[What the exercise asks] Could you copy each line of the entries that contains "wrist"?

(Items listed in a dataset)
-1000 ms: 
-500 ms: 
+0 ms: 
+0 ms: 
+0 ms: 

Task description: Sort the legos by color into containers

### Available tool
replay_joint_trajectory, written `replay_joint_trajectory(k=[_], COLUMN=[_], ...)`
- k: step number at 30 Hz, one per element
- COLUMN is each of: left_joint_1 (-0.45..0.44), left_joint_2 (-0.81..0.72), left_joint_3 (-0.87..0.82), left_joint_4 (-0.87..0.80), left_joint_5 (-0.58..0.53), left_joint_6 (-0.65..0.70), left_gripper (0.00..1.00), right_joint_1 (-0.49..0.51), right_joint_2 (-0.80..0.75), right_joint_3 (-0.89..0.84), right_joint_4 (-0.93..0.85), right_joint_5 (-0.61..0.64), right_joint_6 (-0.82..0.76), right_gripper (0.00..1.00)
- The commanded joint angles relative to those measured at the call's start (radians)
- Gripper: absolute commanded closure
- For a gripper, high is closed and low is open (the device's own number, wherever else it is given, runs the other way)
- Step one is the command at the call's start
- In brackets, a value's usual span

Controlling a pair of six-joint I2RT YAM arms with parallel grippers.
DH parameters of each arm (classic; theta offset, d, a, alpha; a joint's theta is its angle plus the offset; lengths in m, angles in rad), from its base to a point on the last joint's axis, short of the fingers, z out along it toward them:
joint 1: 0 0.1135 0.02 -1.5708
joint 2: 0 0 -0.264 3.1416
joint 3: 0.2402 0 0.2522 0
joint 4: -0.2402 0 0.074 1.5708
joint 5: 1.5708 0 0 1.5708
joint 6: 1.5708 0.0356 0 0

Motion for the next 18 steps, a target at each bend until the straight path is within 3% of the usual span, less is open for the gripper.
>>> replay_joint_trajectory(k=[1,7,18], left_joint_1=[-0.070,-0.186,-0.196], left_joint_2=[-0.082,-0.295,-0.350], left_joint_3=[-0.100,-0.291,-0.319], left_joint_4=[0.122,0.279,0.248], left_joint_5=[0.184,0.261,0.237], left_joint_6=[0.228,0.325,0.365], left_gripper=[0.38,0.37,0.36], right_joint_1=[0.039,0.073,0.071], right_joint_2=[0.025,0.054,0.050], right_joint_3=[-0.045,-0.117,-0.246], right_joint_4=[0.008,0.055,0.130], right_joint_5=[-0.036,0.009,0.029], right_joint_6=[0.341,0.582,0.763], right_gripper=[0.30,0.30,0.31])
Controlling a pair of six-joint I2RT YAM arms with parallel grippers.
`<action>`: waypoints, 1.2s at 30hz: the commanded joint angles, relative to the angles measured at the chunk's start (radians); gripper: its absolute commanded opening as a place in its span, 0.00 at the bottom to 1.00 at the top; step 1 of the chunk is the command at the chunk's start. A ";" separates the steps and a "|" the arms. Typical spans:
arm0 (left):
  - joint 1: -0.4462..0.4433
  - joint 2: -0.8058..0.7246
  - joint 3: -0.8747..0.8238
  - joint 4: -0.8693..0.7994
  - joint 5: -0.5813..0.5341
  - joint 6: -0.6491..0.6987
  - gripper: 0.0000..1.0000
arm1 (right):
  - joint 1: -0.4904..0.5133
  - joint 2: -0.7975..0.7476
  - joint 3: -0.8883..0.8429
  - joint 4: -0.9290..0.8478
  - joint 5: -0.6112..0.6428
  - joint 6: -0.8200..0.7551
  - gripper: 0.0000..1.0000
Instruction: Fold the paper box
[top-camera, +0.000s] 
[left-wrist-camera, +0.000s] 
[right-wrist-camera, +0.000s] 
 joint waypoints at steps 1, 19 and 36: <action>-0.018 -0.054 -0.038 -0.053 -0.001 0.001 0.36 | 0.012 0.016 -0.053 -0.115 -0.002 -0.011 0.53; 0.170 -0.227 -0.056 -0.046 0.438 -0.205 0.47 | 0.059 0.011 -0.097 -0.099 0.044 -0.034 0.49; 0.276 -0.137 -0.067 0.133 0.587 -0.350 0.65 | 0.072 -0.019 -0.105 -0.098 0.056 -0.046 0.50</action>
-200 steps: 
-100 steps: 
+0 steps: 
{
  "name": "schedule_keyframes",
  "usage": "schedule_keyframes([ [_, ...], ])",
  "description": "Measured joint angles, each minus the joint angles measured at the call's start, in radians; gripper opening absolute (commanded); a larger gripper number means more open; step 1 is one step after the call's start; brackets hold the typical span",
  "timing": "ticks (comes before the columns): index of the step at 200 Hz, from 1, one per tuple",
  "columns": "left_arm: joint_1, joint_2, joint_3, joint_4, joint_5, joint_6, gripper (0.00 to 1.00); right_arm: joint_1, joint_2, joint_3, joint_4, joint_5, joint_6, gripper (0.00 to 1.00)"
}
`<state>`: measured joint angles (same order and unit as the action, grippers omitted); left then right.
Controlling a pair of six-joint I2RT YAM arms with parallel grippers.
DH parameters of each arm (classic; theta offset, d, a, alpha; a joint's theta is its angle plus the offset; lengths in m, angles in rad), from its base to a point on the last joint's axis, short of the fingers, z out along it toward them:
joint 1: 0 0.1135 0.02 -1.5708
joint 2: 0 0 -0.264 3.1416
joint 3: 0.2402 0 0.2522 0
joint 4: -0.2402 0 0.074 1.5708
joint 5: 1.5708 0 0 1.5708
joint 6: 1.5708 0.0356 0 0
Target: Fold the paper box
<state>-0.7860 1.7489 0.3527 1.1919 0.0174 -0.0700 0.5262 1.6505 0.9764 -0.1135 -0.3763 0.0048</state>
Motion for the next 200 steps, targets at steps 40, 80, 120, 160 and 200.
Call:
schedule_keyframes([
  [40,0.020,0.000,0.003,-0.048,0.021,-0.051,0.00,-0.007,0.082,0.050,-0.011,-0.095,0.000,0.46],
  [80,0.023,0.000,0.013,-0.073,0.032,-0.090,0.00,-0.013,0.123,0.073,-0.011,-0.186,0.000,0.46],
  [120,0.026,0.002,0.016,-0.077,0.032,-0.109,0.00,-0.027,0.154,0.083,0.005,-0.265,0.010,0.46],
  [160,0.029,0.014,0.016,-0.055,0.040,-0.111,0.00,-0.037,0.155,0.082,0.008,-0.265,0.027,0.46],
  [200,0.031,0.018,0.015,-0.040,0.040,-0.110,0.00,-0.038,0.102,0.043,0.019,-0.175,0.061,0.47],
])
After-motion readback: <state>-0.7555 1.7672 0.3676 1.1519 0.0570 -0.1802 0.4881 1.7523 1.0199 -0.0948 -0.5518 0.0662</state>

[Output for this exercise]
[left-wrist-camera, +0.000s] 
[right-wrist-camera, +0.000s] 

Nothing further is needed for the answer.